In tax law, there are often complicated calculations and regulations, and this is no exception. Nevertheless, here is a brief summary of how the tax credit works and who will be eligible: (Also, my discussion only addresses for profit businesses. Not for profit businesses are also eligible, with slightly different regulations.)

Number of employees – The business must have fewer than 25 full time equivalent employees (FTE). A fulltime equivalent is an employee that works 2,080 hours in a year, or 40 hours per week over 52 weeks. For part time employees, you must calculate their full time equivalent. This is done by taking the number of hours worked by the employee and dividing it by 2,080 hours. So if you have two employees that each worked 1,040 hours, then each would be half of an FTE. Combined they would equal one FTE as they worked 2,080 hours. As you can see, even if you have more than 25 employees, you may qualify if some of those employees are part time in nature. It is the definition of full time equivalents that is relevant.

Average annual wages – The average compensation of each full time equivalent employee must be less than $50,000. This is determined by the total wages paid divided by the number of full time equivalent employees. The business owners’ salary and any relatives are not included in this calculation.

Qualifying costs – Health insurance premiums paid by the employer for the tax year under a qualifying arrangement are used to determine the amount of your credit. IRS Notice 2010-82 provides detailed guidance for meeting the qualifying arrangement requirement. Generally speaking, to receive the credit, the employer must pay a uniform percentage (not less than 50 percent) of the health insurance premium for each employee enrolled in the health insurance plan. Only the portion paid by the employer is a qualifying expense. The portion paid by the employee for health care coverage is not a qualifying expense. Lots of rules and exceptions around this, so please review the IRS regulations.

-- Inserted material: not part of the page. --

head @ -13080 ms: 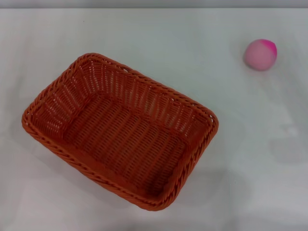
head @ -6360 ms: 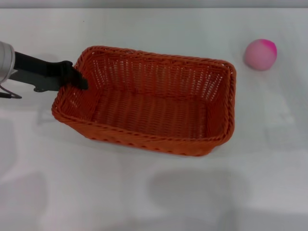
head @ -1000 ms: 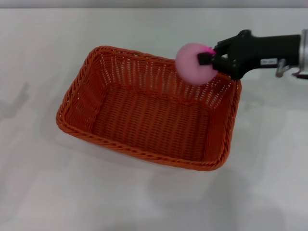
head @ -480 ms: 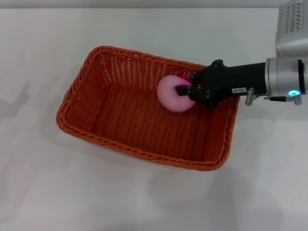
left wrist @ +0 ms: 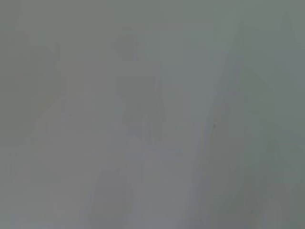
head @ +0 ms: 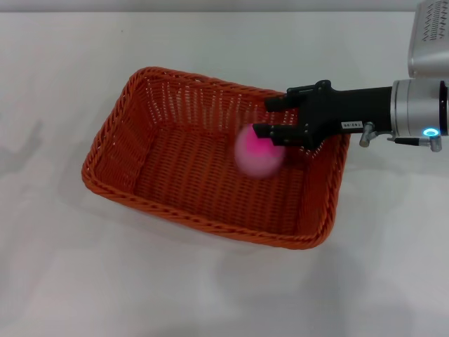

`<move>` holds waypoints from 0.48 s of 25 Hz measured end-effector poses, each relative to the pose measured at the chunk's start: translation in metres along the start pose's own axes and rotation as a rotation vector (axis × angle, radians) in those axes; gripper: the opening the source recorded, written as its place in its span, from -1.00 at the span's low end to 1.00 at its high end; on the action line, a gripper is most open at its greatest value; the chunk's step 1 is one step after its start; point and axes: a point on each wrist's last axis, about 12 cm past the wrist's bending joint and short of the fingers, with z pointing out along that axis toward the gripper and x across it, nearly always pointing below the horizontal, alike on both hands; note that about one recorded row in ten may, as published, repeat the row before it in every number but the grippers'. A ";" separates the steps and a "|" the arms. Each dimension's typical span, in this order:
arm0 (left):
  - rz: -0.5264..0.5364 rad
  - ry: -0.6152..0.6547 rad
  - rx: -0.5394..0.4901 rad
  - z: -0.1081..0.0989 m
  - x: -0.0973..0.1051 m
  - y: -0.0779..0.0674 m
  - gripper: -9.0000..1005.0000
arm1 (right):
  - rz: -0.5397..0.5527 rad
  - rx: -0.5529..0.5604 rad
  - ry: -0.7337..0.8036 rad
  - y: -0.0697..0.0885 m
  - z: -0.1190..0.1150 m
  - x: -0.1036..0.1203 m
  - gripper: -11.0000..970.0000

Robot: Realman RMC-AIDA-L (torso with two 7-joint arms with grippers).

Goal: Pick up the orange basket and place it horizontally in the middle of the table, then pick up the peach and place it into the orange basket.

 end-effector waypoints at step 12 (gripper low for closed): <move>-0.001 -0.003 0.001 -0.002 0.000 -0.001 0.74 | 0.119 0.245 -0.290 -0.026 -0.073 0.016 0.59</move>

Phase out – The maximum credit of 35 percent of qualifying costs is available to employers with less 10 FTE’s and paying less than $25,000 in average annual wages. The credit percentage declines as the number of FTE’s and / or average wages increase. It is totally phased out for employers with 25 or more FTE’s or with average annual wages of $50,000 or more.

Type of credit – This will be treated as a general business credit for employers. Consequently, it is not refundable if the business has no tax liability, but will be eligible to be carried forward and used against future years tax liabilities.

You shouls also review IRS Notice 2010-82 to determine your eligibility. If you have any questions regarding the credit, feel free to submit it in the bottom right side of this webpage or shoot me an email at

This blog is not written or edited by or the Boston Globe.
The author is solely responsible for the content.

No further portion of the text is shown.